Plan restrukturyzacji narodowego przewoźnika przedstwiony Ministerstwu Skarbu Państwa przez zarząd PLL LOT zakłada zmniejszenie zatrudnienia personelu pokładowego, oraz pracowników biurowych. Z pracy ma odejść 360 pracowników administracyjnych oraz 320 osób personelu pokładowego ( piloci i stewardesy), łącznie blisko 700 osób. Część z nich –230 osób- obejmą zwolnienia grupowe, pozostali odejdą z firmy na zasdzie porozumienia stron lub na emeryturę.
PLL LOT wypowiedziało zawarty w 2010 r "Zbiór Zasad Działania Pilotów" i zastapił go kodeksem pracy.
Oznacza to, że pilotom i obsłudze pokładowej latających na samolotach Embraer 170/75/190/195 nie będą przysługiwały odprawy.
Jednak to nie najważniejsze zmiany w PLL LOT.
Według planu restruktyryzacji przewoźnika ma nastąpić zmiana strategi przewozowej.
LOT zamierza zwrócić leasingodawcom łącznie 30 samolotów Embraer 170/75 ( E70/75 ) oraz Embraer 190/195 ( E90/95).
Z floty przewoźnika znikną również ostatnie samoloty Boeing 737-400 ( B734) i Boeing 737-500 ( B735 ).
Natomiast pozostające obecnie we flocie samoloty Boeing 767 będą sukcesywnie zastępowane samolotami B787 Dreamliner.
Koszty zerwania umów leasingowych oraz kar jakie musiałby w tym przypadku zapłacić PLL LOT wynoszą około 250 mln złotych.
W miejsce zwróconych samolotów Embraer PLL LOT chce wprowadzić do swojej floty wieksze samoloty typu Boeing 737-800NG ( B738/NG). Samoloty mają być w leasingu bezpośrednim czyli od producenta a nie firm leasingowych.
Jest to dość dziwne i ryzykowne posunięcie. Jeszcze 3 lata temu cała strategia przewozowa PLL LOT została oparta na samolotach średniego zasięgu w oferowaniu od 70 do 120 miejsc na pokładzie. Stąd też były zakupy samolotów Embraer a LOT stał się "lounch customers” brazylijskiego producenta.
W uproszczeniu strategia ta zakładała "falowe" przyloty i odloty z lotniska Chopina ( Okęcie) w Warszawie w trzech podstawowych "falach"- porannej, południowej i wieczornej oraz zwiekszenia ilości rotacji ( ilości lotów) na poszczególnych kierunkach z wykorzystaniem mniejszych samolotów przy mniejszym oferowniu miejsc na pokładzie.

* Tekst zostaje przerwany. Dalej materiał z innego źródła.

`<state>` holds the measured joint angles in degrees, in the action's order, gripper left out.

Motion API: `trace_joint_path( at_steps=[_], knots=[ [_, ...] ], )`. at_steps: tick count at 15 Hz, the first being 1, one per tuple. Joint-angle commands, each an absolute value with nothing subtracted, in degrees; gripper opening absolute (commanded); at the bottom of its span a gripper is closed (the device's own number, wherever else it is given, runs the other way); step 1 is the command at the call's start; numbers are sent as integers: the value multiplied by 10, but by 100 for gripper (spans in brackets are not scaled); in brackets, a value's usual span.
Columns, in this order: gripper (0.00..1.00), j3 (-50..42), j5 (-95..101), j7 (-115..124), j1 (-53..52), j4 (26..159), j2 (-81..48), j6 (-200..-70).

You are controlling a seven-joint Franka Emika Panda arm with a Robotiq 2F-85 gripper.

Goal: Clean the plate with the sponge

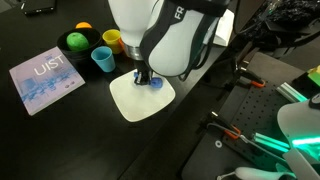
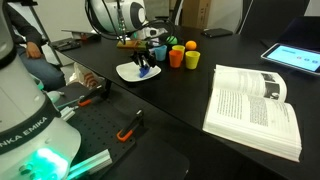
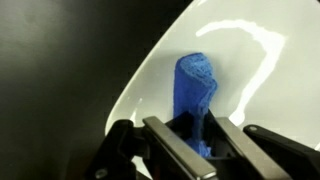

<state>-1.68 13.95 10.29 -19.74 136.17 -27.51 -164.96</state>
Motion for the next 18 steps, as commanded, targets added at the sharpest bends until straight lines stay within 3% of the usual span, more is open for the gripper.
trace_joint_path(
  at_steps=[1,6,14,18],
  knots=[
    [8,55,82,71,-160,1355,-288,-1642],
    [8,96,51,49,-147,1357,-289,-1646],
    [8,-23,139,76,-200,1340,-304,-1658],
    [8,-33,151,74,-198,1342,-299,-1652]
  ],
)
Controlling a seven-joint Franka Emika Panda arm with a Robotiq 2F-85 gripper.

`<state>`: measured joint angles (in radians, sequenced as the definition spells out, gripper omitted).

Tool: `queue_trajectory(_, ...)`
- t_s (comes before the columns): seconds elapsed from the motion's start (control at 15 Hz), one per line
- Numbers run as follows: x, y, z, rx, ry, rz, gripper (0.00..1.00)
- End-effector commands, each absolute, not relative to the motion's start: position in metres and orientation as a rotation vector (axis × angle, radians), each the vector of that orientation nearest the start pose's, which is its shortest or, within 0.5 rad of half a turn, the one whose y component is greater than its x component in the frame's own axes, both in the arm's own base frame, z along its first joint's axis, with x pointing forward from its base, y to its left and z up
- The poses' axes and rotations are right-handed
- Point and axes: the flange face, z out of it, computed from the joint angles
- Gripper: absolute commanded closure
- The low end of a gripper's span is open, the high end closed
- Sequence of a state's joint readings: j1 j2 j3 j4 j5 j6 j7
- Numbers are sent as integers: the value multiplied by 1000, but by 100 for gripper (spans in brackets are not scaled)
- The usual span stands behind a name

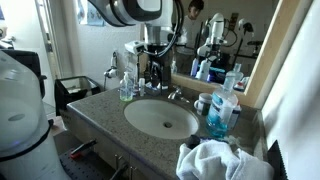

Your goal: Move the white towel to the left of the counter and wipe the counter

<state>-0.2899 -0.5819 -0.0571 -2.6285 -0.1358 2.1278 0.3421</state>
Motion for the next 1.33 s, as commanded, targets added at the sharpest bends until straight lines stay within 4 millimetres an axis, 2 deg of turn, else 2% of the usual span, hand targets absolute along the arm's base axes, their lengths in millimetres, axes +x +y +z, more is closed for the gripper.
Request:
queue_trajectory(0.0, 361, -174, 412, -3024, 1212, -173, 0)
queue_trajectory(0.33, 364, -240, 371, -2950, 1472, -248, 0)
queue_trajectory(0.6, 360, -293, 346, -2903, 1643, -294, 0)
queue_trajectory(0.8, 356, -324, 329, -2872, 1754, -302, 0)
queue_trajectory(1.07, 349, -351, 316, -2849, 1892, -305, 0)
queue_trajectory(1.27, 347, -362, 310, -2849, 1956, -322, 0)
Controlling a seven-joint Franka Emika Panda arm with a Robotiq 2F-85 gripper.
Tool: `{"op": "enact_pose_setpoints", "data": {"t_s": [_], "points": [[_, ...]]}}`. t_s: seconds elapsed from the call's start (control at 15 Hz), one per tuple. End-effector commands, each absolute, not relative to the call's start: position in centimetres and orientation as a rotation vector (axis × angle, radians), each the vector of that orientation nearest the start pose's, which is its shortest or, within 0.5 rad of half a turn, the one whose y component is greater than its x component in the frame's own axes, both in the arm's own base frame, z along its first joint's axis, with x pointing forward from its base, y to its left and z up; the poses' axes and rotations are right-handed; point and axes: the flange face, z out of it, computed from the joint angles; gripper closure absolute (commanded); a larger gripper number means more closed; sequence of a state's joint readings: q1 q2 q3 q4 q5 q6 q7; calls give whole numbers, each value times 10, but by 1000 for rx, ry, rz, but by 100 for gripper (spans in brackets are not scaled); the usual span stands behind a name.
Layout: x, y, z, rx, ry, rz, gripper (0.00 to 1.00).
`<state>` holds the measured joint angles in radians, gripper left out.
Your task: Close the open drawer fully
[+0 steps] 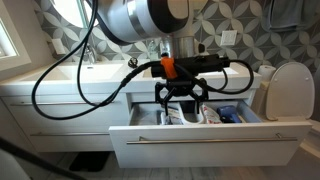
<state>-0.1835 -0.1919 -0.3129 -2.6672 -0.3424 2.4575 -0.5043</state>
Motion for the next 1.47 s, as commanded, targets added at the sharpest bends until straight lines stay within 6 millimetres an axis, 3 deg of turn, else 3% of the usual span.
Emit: {"op": "enact_pose_setpoints", "data": {"t_s": [0.0, 0.13, 0.47, 0.53, 0.6, 0.87, 1.27, 1.4], "points": [[362, -190, 297, -3232, -459, 148, 0], [362, -190, 297, -3232, -459, 148, 0], [373, -192, 268, -3231, -398, 244, 0], [375, -193, 262, -3228, -402, 265, 17], [377, -193, 257, -3223, -401, 283, 26], [384, -196, 233, -3216, -403, 350, 56], [399, -196, 203, -3220, -436, 272, 97], [404, -197, 195, -3224, -429, 232, 100]]}}
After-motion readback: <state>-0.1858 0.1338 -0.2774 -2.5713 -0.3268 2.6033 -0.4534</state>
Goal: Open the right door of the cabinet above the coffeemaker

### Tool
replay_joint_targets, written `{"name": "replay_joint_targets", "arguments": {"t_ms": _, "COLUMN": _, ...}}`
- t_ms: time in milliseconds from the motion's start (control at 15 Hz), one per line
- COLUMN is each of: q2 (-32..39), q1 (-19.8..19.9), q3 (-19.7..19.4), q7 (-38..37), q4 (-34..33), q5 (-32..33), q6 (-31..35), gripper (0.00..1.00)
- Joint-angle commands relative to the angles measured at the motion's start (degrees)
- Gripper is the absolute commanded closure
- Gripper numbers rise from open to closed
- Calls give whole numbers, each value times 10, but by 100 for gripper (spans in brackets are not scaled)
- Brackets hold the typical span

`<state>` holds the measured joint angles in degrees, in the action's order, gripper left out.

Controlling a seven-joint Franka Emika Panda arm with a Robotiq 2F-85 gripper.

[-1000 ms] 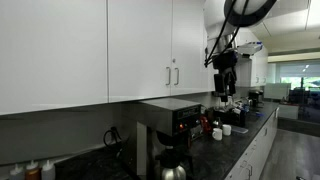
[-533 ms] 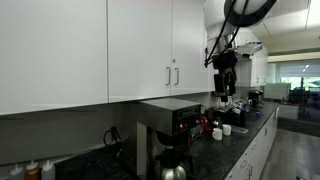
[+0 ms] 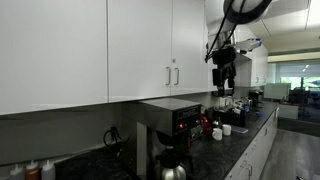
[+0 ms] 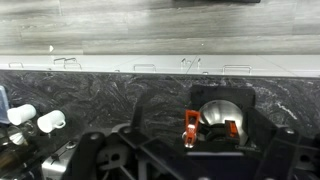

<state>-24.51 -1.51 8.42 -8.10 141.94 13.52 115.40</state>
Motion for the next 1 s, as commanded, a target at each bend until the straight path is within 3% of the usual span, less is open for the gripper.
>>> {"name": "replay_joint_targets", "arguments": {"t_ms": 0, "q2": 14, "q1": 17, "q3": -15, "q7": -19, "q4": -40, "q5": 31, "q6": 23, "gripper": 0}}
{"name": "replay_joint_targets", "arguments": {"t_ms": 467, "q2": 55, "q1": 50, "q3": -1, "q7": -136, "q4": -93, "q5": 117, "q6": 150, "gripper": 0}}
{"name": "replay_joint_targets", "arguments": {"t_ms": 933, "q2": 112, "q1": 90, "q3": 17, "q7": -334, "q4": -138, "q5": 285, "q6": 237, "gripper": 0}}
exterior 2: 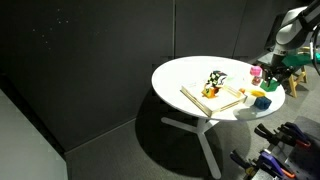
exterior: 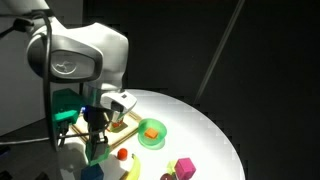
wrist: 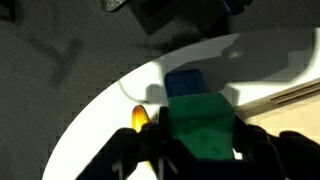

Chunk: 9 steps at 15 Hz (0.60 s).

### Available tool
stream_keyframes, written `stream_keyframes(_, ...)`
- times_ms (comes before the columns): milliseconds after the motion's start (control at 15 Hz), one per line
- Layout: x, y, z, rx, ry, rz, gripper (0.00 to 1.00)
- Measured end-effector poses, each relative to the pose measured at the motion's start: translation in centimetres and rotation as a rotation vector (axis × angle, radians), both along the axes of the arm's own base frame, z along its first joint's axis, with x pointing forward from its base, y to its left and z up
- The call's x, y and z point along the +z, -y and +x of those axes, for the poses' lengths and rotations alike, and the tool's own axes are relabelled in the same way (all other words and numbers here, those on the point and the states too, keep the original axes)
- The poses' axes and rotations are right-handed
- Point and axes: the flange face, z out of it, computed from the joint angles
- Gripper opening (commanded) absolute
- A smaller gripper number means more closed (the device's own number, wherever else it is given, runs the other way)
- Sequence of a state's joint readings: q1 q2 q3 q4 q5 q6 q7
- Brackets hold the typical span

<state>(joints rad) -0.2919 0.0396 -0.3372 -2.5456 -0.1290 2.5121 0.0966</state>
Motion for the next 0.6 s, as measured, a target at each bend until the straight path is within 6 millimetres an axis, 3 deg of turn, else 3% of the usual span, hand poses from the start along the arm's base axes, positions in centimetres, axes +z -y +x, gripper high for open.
stream_keyframes(600,3.3,-0.1,5.4,-0.084,0.04,-0.044,0.31)
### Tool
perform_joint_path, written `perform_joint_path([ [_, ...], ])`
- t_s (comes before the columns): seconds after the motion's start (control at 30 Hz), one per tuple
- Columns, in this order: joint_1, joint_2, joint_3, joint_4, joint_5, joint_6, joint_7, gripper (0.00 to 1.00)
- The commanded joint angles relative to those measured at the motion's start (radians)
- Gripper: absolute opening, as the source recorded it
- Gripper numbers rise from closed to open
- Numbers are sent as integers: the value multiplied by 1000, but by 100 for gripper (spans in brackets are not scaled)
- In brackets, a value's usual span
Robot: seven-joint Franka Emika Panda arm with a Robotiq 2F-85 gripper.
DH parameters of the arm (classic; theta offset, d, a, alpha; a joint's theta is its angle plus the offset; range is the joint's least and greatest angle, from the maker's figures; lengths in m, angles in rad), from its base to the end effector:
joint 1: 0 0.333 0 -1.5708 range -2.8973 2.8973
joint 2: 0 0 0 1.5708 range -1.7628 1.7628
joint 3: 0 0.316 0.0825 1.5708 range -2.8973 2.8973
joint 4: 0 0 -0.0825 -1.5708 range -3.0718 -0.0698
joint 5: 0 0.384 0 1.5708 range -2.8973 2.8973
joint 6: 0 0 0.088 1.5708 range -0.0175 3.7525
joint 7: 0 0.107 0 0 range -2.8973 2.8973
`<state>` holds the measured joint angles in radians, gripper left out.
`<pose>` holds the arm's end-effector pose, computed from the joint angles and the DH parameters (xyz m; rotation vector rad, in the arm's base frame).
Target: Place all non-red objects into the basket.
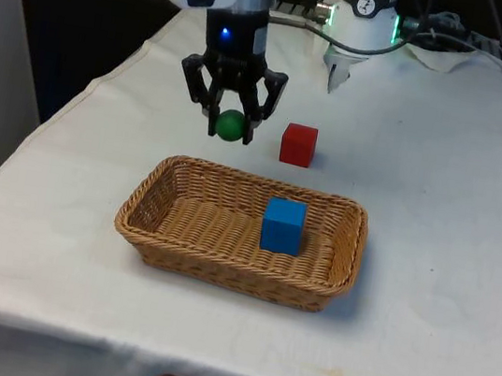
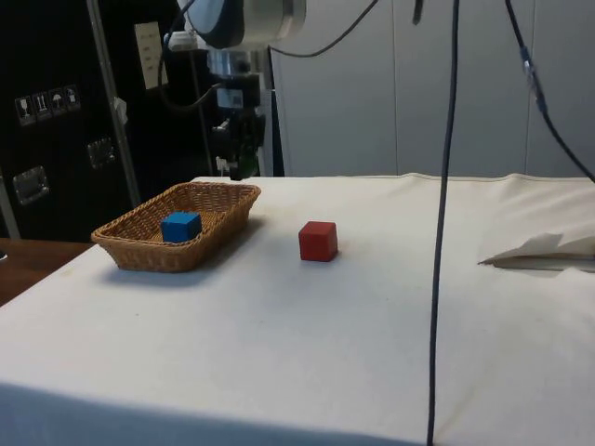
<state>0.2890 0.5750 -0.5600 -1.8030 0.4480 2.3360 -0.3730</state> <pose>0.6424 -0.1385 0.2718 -3.1187 0.1854 -0.1272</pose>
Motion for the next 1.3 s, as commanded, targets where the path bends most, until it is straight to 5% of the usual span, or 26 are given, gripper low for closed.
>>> perform_joint_path([
  [0.0, -13, 10, 11, 18, 15, -12, -6, 0],
  [0.13, -17, 41, 11, 53, 47, -15, -9, 0],
  [0.17, -4, 32, 0, 36, 33, -2, -2, 0],
  [0.2, -20, 56, 11, 71, 63, -17, -12, 0],
  [0.43, -33, 126, 10, 136, 148, -13, -39, 0],
  [0.47, -20, 120, 0, 125, 139, -6, -33, 0],
  [0.5, -35, 136, 10, 144, 158, -12, -42, 0],
  [0.7, -45, 197, 8, 190, 224, -2, -72, 0],
  [0.77, -36, 201, -3, 188, 227, -2, -72, 0],
  [0.8, -46, 213, 6, 200, 242, 3, -82, 0],
  [1.03, -52, 255, 8, 224, 303, 9, -111, 0],
  [1.1, -41, 255, -4, 218, 304, 4, -110, 0],
  [1.27, -49, 282, 5, 237, 331, 7, -122, 0],
])
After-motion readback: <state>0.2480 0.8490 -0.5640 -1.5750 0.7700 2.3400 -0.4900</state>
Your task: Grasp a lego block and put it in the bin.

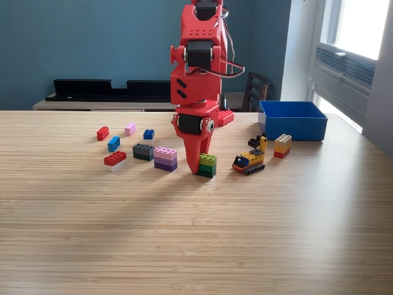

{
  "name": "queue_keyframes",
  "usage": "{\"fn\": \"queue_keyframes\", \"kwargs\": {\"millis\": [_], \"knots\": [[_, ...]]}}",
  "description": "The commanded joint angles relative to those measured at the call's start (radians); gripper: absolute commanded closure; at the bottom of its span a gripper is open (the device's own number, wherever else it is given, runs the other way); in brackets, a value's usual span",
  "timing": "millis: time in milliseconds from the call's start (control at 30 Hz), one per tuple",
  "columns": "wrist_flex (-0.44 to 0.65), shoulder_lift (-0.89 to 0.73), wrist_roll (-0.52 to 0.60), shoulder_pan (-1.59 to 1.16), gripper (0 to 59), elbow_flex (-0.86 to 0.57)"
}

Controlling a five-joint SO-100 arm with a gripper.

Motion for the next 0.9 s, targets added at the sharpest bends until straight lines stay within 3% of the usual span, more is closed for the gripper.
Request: {"fn": "queue_keyframes", "kwargs": {"millis": [33,133,267,433,567,900], "knots": [[0.003,0.032,-0.025,0.006,58.5,-0.038],[0.044,0.035,-0.046,0.005,58.6,-0.072],[0.196,0.04,-0.063,0.0,58.6,-0.272],[0.27,0.152,-0.109,-0.009,58.6,-0.39],[0.313,0.262,-0.152,-0.064,58.6,-0.37],[0.333,0.503,-0.225,-0.476,58.6,-0.086]]}}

Jednak jak sie okazało, PLL LOT miał problem z wypełnieniem nawet tych najmniejszych samolotów ( E70/75 ). Często na trasach do Pragi czy Wilna LF ( load factory - wspólczynnik wypełnienia miejsc w samolocie) nie przekraczał 40 procent.
Oczywiście w siatce LOT-u są trasy “samograje”. Do takich kierunków należą: Londyn, Bruksela czy Madryt. Do obsługi tych tras kierownae były większe samoloty B734/5, chociaż komfort lotu był niższy niż w samolotach E70/75 a to ze względu na ich konfigurację. Latające obecnie B734/5 są w maksymalnej konfiguracji miejsc dla tego typu samolotu.
Nowa strategia przewozowa zakłada zmniejszenie częstotliwości na obsługiwanych trasach przy zwiekszeniu oferowania miejsc, likwidację nierentownych połaczeń np. do Pragi i Wilna. PLL LOT na trasach północnoamerykańskich i azjatyckich miałby latac jako typowy przewoźnik "flotowy", natomiast na trasach europejskich jako hybryda, na wzór linii amerykańskich, irlandzkiego przewoźnika AirLingus i hiszpańskiej Iberii ( hybryda linii lotniczej to połaczenie linii tradycyjnej i typu LCC -Low-cost carrier-przewoźnik niszkokosztowy).
Według nieoficjalnych informacji część samolotów Embraer miałby być przekazana do EuroLotu który już przejął od PLL LOT obsługę tras krajowych, a ma także przejąć obsługę krótkich tras regionalnych w Europie. PLL LOT miałby skupić sie tylko i wyłącznie na trasach dalekodystansowych oraz średnich trasach europejskich na których wystepuje wysoki LF.
Nowa strategia zakłada również rozwój nowych tras ze szczególnym uwzględnieniem tras "na wschód". Mowa tu o takich kierunkach jak Kazachstan, Azerbejdżan a także powrót na trasę do Hanoi.
Wkrótce okaże się czy MSP zaakceptuje te plany.